13

So when it comes to security, when I have an idea that seems good, but no one else seems to be doing, I try to assume that I'm overlooking something obvious or otherwise significant. This is one such case...

The context of this question is an authentication system that I'm beginning work on. I've implemented similar systems in the past, and generally have my head around the "salt and hashing" thing, but I'm by no means an expert in cryptographic security.

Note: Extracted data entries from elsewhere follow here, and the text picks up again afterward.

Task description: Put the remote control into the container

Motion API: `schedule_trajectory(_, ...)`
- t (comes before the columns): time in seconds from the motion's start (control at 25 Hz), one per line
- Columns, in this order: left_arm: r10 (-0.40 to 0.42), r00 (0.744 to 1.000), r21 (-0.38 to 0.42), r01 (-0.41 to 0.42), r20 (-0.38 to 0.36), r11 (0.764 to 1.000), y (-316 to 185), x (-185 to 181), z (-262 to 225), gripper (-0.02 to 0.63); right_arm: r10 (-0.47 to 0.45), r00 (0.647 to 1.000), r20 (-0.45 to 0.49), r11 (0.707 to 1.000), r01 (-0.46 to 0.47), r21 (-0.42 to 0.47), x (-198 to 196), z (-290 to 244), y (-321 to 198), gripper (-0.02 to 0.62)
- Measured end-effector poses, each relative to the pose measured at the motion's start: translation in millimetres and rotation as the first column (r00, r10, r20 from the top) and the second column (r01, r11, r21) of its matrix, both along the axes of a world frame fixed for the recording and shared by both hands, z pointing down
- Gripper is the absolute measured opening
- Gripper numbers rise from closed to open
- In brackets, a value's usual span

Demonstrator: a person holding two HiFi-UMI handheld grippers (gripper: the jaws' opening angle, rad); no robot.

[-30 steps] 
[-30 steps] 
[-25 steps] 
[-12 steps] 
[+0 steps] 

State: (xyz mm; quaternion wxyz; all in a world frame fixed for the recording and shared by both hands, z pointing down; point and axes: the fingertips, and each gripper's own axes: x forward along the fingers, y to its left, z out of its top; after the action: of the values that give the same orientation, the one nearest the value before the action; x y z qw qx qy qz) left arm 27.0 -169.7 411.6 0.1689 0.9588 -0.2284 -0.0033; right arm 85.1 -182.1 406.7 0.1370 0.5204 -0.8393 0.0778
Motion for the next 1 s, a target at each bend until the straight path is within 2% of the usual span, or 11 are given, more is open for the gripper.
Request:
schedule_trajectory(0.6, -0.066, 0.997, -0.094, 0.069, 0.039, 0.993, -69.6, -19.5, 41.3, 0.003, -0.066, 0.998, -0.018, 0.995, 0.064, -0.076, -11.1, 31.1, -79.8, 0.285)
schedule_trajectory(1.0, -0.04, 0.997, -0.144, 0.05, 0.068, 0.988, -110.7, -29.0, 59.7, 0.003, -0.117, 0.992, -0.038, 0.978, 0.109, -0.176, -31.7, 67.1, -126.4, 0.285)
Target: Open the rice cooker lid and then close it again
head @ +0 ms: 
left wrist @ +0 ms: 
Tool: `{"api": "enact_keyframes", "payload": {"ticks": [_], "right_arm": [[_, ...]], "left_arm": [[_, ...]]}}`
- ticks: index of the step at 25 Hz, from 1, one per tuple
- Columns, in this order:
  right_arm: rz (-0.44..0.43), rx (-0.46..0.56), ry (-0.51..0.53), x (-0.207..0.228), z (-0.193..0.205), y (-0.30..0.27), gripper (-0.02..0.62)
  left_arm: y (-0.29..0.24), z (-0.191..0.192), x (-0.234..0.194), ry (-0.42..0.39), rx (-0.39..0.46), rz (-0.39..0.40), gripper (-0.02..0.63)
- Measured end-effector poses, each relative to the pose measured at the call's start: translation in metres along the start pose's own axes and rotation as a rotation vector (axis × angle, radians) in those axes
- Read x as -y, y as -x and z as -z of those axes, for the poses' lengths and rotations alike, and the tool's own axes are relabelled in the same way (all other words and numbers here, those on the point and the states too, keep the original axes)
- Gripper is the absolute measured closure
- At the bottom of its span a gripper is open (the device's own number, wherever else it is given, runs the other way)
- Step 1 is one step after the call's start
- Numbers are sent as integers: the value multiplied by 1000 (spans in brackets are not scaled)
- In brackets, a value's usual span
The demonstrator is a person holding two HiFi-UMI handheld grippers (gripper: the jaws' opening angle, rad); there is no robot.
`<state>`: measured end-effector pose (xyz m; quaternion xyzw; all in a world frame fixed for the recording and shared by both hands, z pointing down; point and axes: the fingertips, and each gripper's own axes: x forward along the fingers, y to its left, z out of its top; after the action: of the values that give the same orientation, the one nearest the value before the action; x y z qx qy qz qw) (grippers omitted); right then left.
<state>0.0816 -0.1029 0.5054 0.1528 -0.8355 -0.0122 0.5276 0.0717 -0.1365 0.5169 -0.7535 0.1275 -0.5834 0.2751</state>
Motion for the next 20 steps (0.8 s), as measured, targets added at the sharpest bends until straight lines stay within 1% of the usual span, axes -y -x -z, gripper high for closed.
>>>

As I was in the process of defining the storage for 16 random bytes of salt on my user records, it occurred to me that there may be a way to reduce the attack surface in the event that someone has stolen or otherwise accessed my user data. I'm operating off of the following assumptions:

  1. If a hacker steals my user data, they have access to a salted + (repeatedly) hashed representation of the user's password, and the salt value itself.
  2. If the hacker wants to determine the plain text value of that password, they have some bruteforce labor in front of them.
  3. However, given the salt, the search space of that brute force attack is greatly reduced.*

*I'm not 100% sure that point three is correct, but it makes sense to me that if a brute force algorithm can assume that the pre-hash value consists of <8-or-so-bytes-of-password> + <16-bytes-from-stolen-salt> (or similar combination of the password and salt values), then we've reduced the search space by algorithmically significant quantities.

<obligatory mid-question apology for the length of this question here>

So with the above being my current line of thinking, the solution that I'm considering essentially boils down to using known, constant values about a user to dynamically generate a salt for use during the hashing step.

Given that salt values don't really need to be cryptographically "anything", so long as they are unguessable to the point of requiring bruteforce discovery, is it sufficient to essentially take some transformation of, say, the provided username and password (e.g., apply some SHA-2 goodness and proprietary ciphers), and use that in the hashing step?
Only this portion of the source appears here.